Là on commence vraiment à se demander : dans ces conditions, pourquoi leur faire des cadeaux fiscaux mirobolants, à ces entreprises qui gagnent tellement d’argent qu’elles ne savent plus quoi en faire ? Pourquoi leur permettre d’en gagner encore plus en faisant travailler les salariés 12 heures par jours ou en leur permettant de les licencier sans motif ? Pourquoi démanteler le Code du Travail sous prétexte qu’elles ne seraient pas assez riches pour embaucher ? Pourquoi racler les fonds de poche des plus pauvres en détricotant leurs droits sociaux ? Pourquoi faire passer le peuple grec sous les fourches caudines d’une austérité dont le résultat le plus tangible est que depuis le début de la crise grecque, les 10% les plus pauvres ont perdus 86% de leurs revenus, qu’un tiers de la population n’a plus accès aux soins médicaux, que les gens meurent du cancer parce que les médicaments anti-cancéreux sont trop chers et que Médecins du Monde a été obligé de mettre en place pas moins de 5 programmes d’assistance ?

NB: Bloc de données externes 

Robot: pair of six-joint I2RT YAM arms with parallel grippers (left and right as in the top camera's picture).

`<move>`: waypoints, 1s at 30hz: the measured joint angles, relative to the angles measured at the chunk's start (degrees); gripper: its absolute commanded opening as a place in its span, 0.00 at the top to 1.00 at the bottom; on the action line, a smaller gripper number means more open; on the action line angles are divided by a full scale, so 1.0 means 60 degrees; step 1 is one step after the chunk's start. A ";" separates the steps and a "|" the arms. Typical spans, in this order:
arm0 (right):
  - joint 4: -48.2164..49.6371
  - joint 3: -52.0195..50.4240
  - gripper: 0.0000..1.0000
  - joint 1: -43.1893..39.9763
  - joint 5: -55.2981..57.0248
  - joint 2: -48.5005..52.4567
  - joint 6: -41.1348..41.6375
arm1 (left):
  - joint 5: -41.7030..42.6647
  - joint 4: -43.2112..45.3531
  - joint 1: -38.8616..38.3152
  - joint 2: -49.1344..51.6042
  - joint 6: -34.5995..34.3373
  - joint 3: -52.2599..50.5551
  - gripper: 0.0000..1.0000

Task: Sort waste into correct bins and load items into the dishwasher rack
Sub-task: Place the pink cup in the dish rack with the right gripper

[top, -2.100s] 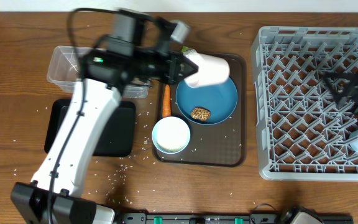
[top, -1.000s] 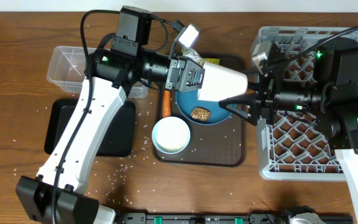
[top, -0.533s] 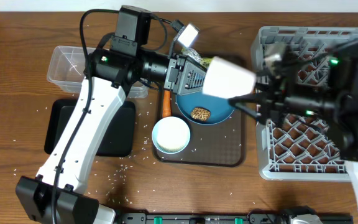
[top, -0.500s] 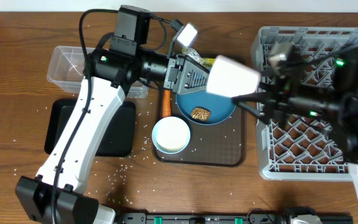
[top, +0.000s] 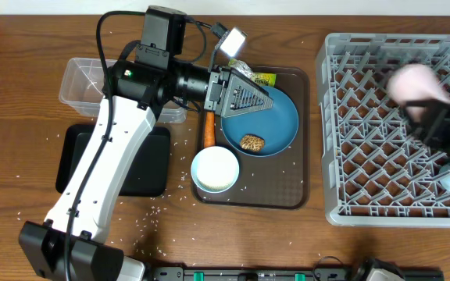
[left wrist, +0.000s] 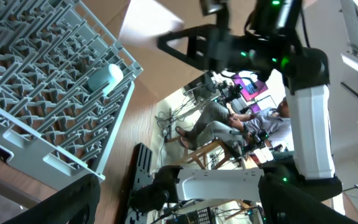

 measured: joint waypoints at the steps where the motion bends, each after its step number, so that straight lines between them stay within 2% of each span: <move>1: -0.0160 0.0000 0.50 -0.0361 0.0437 0.0109 0.0306 | -0.0007 -0.0004 0.0000 0.0000 0.0000 0.0000 0.18; 4: -0.0408 0.0000 0.50 -0.1421 0.1570 0.0514 0.1071 | -0.0022 -0.0004 0.0000 0.0000 0.0000 0.0000 0.18; 11: -0.0076 0.0000 0.50 -0.3555 0.2473 0.1548 0.2047 | -0.0022 -0.0029 0.0000 0.0000 0.0000 0.0000 0.18; 18: 0.0226 0.0000 0.51 -0.5431 0.2681 0.2922 0.2579 | -0.0025 -0.0047 0.0000 0.0000 0.0000 0.0000 0.18; 26: 0.1151 0.0000 0.51 -0.6470 0.1942 0.4648 0.2907 | -0.0025 -0.0051 0.0000 0.0000 0.0000 0.0000 0.18; 28: 0.1290 -0.0004 0.47 -0.6543 0.1657 0.5009 0.2980 | -0.0025 -0.0051 0.0000 0.0000 0.0000 0.0000 0.18; 30: 0.1504 -0.0004 0.35 -0.6553 0.1450 0.5344 0.3056 | -0.0025 -0.0069 0.0000 0.0000 0.0000 0.0000 0.18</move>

Le problème de fond n’est pas le manque d’argent. Le problème est que de moins en moins de gens se partagent de plus en plus d’argent et que le reste du monde peut crever la gueule ouverte. Ce n’est pas un problème économique, c’est un problème politique. La richesse est redistribuée selon le bon vouloir de ceux qui détiennent le pouvoir politique, c’est bien connu et c’est une loi vieille comme le monde. Or le pouvoir politique est clairement détenu par une certaine caste d’industriels, d’actionnaires et de financiers. Il n’est en aucun cas détenu par le "peuple", c’est à dire par nous. Les concepts de "démocratie", d’ "élection", de "droite" et de "gauche" sont devenus des instruments de propagande entre les mains d’une classe politique qui, toutes tendances confondues, collabore massivement avec cette caste. L’ensemble de notre personnel politique n’existe que par et dans un réseau ploutocratique qui, irrigué par les gigantesques ressources captées par les gros industriels - actionnaires - financiers, a envahi la totalité de l’espace disponible comme une algue ou une mauvaise herbe ultra-résistante. Il n’y a donc plus rien à sauver de cette mascarade ritualisée qu’on appelle "la politique". Elle est tout juste bonne à fabriquer de soi-disant "débats" télévisés qu’un petit nombre de désœuvrés et de personnes âgées suivent distraitement pour se désennuyer ou pour se consoler des mésaventures de Julien Lepers. Une espèce de téléshopping, en plus abstrait mais en moins fadasse parce que là, au moins, les gens se tapent dessus.
La seule idée politique qui me semble conserver un minimum de sens et de noblesse dans ce champ de déchets avariés, c’est le projet d’arracher le pouvoir, un jour ou l’autre, d’une manière ou d’une autre, des mains de ceux qui le détiennent indûment.